> INFORMATION SUPPLIED:
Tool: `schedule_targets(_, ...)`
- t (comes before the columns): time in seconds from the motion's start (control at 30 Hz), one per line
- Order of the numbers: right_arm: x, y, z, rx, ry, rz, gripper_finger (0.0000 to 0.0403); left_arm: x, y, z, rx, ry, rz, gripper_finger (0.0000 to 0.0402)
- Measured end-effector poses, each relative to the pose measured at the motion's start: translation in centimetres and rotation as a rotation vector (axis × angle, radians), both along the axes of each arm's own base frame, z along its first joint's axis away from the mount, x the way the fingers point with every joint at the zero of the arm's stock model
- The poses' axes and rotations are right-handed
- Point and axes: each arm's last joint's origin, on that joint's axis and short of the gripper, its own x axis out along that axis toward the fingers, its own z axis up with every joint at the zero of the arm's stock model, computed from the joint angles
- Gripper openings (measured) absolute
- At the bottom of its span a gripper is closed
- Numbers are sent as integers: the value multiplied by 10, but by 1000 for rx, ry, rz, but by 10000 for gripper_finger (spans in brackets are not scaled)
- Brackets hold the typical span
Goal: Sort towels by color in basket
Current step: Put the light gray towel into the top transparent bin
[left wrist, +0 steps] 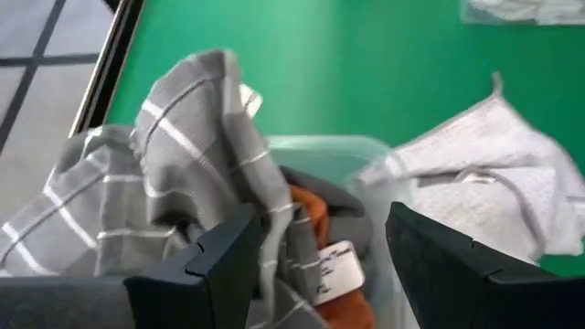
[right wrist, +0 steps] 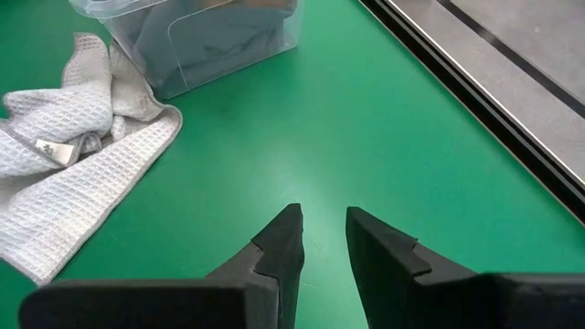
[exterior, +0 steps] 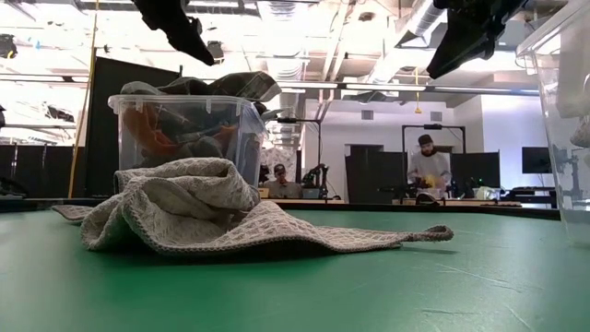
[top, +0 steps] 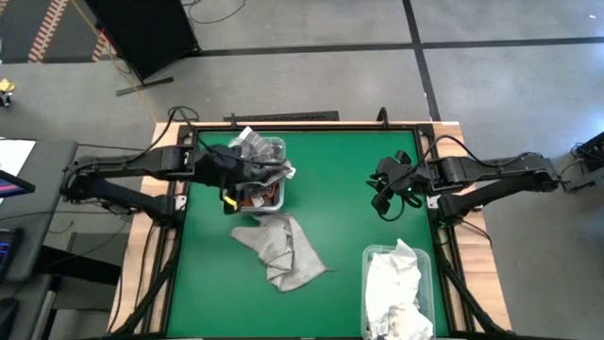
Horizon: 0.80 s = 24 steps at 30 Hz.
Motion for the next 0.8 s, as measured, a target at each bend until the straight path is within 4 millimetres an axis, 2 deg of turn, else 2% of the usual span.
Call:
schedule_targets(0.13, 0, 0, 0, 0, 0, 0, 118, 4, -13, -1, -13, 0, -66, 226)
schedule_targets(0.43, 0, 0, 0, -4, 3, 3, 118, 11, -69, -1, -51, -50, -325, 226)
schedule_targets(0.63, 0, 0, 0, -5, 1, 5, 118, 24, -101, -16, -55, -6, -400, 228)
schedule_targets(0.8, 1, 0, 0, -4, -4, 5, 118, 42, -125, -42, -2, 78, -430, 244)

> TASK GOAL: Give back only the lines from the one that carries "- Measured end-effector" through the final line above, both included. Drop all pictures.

> EXERCISE SOLUTION:
- Measured end-effector poses, each relative to the pose measured at the motion's start: translation in centimetres and rotation as a rotation vector (axis × angle, radians), both along the axes of each arm's own base frame, z along its first joint's axis away from the mount, x the way the fingers point with every joint at the zero of the arm's stock model
- The poses' axes and rotations are right-handed
- Point and axes: each arm's last joint's origin, on that joint's axis and short of the gripper, its own x axis out along that axis toward the fingers, its own z axis up with every joint at the zero of the arm's stock model, computed from the joint angles
- Gripper openings (measured) absolute
- At the bottom of its span a gripper is closed
- Numbers are sent as integers: the value multiplied by 10, but by 1000 for rx, ry, rz, but by 10000 for gripper_finger (spans in brackets are not scaled)
- Brackets hold the typical span
Goal: Sort towels by color in basket
Current step: Put the light gray towel into the top transparent bin
[left wrist, +0 steps] 
[right wrist, +0 steps] 
[exterior, +0 steps] 
[top, +0 steps] 
Horizon: 0.80 s = 24 steps at 30 Hz.
Motion for the next 0.8 s, as measured, a target at each bend until the straight path is within 4 millimetres an axis, 2 deg of turn, else 2% of the usual span.
Call:
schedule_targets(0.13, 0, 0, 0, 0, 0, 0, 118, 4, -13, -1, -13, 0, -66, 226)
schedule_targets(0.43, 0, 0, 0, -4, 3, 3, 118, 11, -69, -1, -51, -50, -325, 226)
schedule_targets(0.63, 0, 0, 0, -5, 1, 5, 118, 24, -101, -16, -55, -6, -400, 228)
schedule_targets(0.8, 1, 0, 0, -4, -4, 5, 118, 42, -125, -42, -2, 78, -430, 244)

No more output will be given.